## [Assignment]
For the listing below, return the line containing "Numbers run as", the line containing "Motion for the", and all lines in between, exactly as written and nothing else.

## [Provided data]
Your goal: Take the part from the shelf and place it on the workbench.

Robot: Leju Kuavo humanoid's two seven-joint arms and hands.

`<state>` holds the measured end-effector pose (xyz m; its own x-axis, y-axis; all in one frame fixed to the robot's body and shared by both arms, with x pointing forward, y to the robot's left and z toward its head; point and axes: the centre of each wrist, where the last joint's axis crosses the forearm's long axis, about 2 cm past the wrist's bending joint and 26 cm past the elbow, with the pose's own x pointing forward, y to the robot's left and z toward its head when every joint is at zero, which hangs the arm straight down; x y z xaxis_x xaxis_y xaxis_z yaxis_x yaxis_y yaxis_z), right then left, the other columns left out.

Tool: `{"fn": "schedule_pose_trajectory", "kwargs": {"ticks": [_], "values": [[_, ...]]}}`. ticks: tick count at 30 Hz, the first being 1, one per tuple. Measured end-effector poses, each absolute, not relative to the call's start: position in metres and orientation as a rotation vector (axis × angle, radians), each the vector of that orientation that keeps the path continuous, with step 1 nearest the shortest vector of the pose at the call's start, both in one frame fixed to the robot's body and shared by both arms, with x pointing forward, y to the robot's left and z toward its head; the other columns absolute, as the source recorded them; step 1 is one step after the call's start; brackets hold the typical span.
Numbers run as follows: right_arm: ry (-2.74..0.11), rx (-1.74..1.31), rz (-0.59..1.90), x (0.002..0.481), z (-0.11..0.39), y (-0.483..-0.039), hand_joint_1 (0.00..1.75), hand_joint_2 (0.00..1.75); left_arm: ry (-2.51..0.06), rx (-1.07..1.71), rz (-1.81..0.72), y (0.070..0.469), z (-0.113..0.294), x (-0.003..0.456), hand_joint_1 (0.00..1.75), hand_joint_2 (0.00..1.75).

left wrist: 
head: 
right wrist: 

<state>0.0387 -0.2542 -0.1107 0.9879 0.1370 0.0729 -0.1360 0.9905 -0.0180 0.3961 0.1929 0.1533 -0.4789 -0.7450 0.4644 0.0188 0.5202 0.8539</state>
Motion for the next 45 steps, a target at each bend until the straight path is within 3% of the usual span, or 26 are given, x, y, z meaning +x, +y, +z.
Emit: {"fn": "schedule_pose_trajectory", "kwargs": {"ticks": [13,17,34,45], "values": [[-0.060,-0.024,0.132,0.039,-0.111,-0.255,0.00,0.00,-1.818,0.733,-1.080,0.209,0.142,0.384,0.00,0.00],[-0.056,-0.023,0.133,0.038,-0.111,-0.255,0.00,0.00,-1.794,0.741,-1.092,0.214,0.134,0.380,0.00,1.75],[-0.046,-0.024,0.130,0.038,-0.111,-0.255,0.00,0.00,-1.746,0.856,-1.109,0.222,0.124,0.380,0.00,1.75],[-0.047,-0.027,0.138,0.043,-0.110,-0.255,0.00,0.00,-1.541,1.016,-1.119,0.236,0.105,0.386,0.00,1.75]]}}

## [Result of this task]
Numbers run as follows: right_arm: ry (-2.74..0.11), rx (-1.74..1.31), rz (-0.59..1.90), x (0.002..0.481), z (-0.11..0.39), y (-0.483..-0.039), hand_joint_1 (0.00..1.75), hand_joint_2 (0.00..1.75); left_arm: ry (-2.51..0.06), rx (-1.07..1.71), rz (-1.81..0.72), y (0.070..0.469), z (-0.113..0.294), x (-0.003..0.456), hand_joint_1 (0.00..1.75), hand_joint_2 (0.00..1.75).

left wrist: 
head: 
right wrist: 

<state>0.0387 -0.2542 -0.1107 0.9879 0.1370 0.0729 -0.1360 0.9905 -0.0180 0.3961 0.1929 0.1533 -0.4789 -0.7450 0.4644 0.0188 0.5202 0.8539</state>
Motion for the next 45 steps, a target at each bend until the straight path is within 3% of the usual span, or 26 are given, x, y, z meaning +x, +y, +z.

The answer is complete, and the exercise is done.